Web Scraping with VBA/Excel: No-Code Data Pull

Web Scraping with VBA/Excel: No-Code Data Pull

Excel is the most accessible web scraping tool available. You do not need Python, Node.js, or any programming framework. Excel’s built-in Power Query handles many data import tasks with zero code, and VBA (Visual Basic for Applications) provides full scraping capabilities for more complex needs. If your goal is getting web data into a spreadsheet, Excel might be all you need.

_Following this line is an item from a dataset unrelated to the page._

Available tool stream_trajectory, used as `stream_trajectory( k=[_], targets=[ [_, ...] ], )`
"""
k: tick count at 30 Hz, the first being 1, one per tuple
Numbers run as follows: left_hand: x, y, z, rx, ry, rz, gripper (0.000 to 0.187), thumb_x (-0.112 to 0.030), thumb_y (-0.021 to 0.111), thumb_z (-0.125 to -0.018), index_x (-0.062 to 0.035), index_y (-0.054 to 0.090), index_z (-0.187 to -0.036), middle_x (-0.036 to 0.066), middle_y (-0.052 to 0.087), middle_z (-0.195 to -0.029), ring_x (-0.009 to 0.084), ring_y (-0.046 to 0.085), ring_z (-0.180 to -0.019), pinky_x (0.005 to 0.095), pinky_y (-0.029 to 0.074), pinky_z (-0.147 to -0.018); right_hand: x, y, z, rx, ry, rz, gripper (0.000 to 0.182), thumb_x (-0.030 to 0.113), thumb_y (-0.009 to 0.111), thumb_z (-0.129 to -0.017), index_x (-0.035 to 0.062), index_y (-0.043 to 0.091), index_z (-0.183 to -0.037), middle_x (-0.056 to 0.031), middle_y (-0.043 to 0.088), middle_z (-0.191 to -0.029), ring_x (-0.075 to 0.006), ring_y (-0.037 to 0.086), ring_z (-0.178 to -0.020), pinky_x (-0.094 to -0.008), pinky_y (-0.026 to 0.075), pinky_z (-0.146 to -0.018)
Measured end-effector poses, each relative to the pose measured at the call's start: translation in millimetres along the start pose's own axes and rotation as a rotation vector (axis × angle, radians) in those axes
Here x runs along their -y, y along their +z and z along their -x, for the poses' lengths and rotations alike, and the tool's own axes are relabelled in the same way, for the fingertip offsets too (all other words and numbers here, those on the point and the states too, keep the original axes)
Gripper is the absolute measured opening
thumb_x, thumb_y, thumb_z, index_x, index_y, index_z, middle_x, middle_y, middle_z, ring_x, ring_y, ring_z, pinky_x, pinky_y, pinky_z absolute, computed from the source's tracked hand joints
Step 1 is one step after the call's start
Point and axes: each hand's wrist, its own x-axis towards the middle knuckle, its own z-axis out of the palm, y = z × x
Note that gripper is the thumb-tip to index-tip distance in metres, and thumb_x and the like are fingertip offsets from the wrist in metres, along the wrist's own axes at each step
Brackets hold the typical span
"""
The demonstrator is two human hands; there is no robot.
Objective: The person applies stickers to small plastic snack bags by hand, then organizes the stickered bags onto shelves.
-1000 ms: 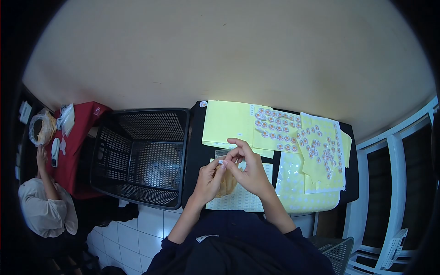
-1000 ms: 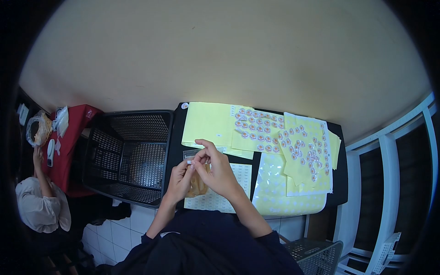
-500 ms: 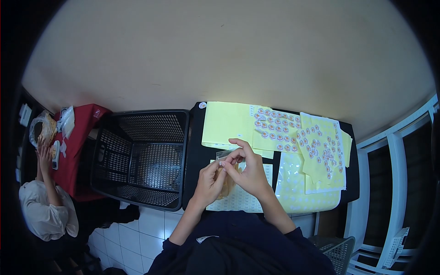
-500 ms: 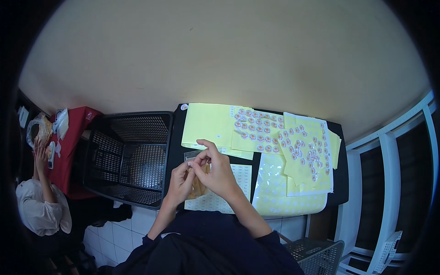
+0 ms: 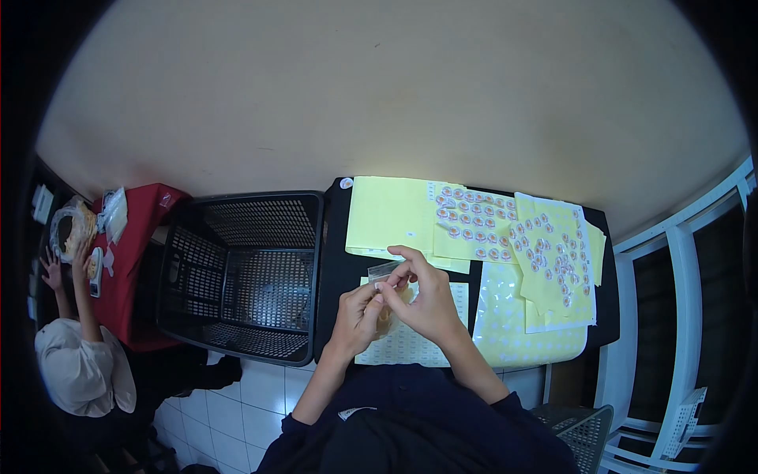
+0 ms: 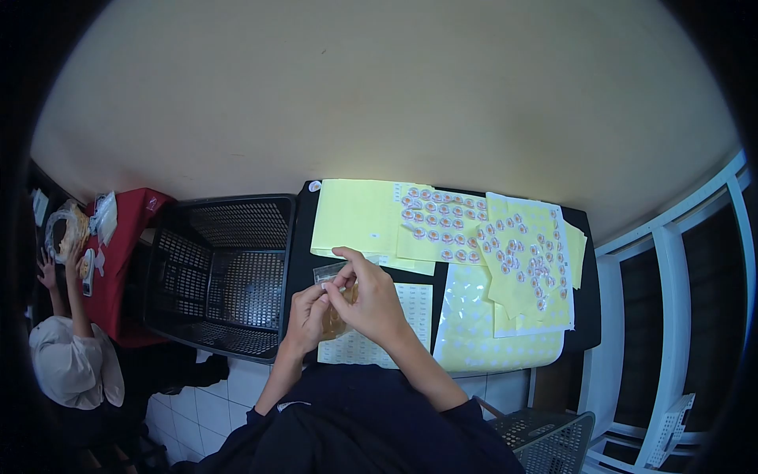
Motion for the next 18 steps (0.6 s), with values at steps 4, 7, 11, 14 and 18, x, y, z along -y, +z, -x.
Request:
stream_trajectory(
  k=[4,7,11,14,18],
  targets=[
    [5,6,1,-0.102,0.043,0.101,0.029,-0.015,0.041,-0.085,0.0037,0.058,-0.100,0.017,0.062,-0.080,0.0160,0.059,-0.070,0.0270,0.044,-0.061,2,-4,3,0.049,0.074,0.091,0.042,0.011,0.066,-0.067,0.0041,0.050,-0.105,-0.0050,0.054,-0.066,-0.0196,0.054,-0.067,-0.0306,0.041,-0.066],
    [1,7,1,-0.105,0.036,0.121,0.030,-0.014,0.038,-0.088,0.0034,0.059,-0.100,0.015,0.063,-0.083,0.0142,0.059,-0.073,0.0259,0.045,-0.065,2,-8,1,-0.084,-0.074,0.372,0.044,0.016,0.067,-0.065,0.0064,0.051,-0.105,-0.0019,0.053,-0.071,-0.0188,0.052,-0.075,-0.0316,0.036,-0.074],
    [7,12,0,-0.093,0.034,0.211,0.030,-0.013,0.037,-0.089,0.0042,0.060,-0.098,0.013,0.064,-0.088,0.0137,0.060,-0.079,0.0243,0.045,-0.072,-4,-8,3,-0.096,-0.070,0.321,0.049,0.013,0.071,-0.061,0.0072,0.051,-0.106,-0.0011,0.055,-0.079,-0.0174,0.052,-0.080,-0.0300,0.034,-0.080],
    [15,13,1,-0.079,-0.041,0.277,0.030,-0.013,0.037,-0.089,0.0049,0.060,-0.097,0.013,0.064,-0.088,0.0135,0.060,-0.081,0.0243,0.045,-0.073,-13,-8,8,-0.050,-0.016,0.193,0.048,0.013,0.071,-0.062,0.0073,0.051,-0.105,-0.0012,0.056,-0.078,-0.0178,0.054,-0.080,-0.0316,0.035,-0.079],
    [28,16,2,-0.029,-0.095,0.275,0.029,-0.012,0.038,-0.089,0.0049,0.060,-0.096,0.012,0.064,-0.089,0.0135,0.060,-0.081,0.0250,0.045,-0.074,-24,-6,15,-0.044,0.055,0.136,0.047,0.013,0.071,-0.062,0.0057,0.051,-0.104,-0.0026,0.057,-0.074,-0.0186,0.056,-0.075,-0.0320,0.037,-0.078]
  ],
)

This tutorial covers three approaches: Power Query (no code), Web Query (legacy), and VBA macros (full control).

Table of Contents

When to Use Excel for Scraping

Excel scraping is ideal when:

  • Your end goal is a spreadsheet (no data pipeline needed)
  • You are scraping HTML tables or structured data
  • You need a one-off data pull, not a recurring crawler
  • Your team does not have Python/Node.js skills
  • You are pulling data from a small number of pages (under 100)

Excel is NOT ideal for JavaScript-rendered pages, large-scale crawling, or sites requiring proxy rotation. For those, see our Python scraping guide.

Method 1: Power Query (No Code)

Power Query is Excel’s built-in data import tool. It handles most table-based web scraping without any code.

Steps

  1. Open Excel and go to Data > From Web
  2. Enter the URL (e.g., https://en.wikipedia.org/wiki/List_of_countries_by_GDP_(nominal))
  3. Excel detects tables on the page automatically
  4. Select the table you want and click Load

The data imports directly into your spreadsheet.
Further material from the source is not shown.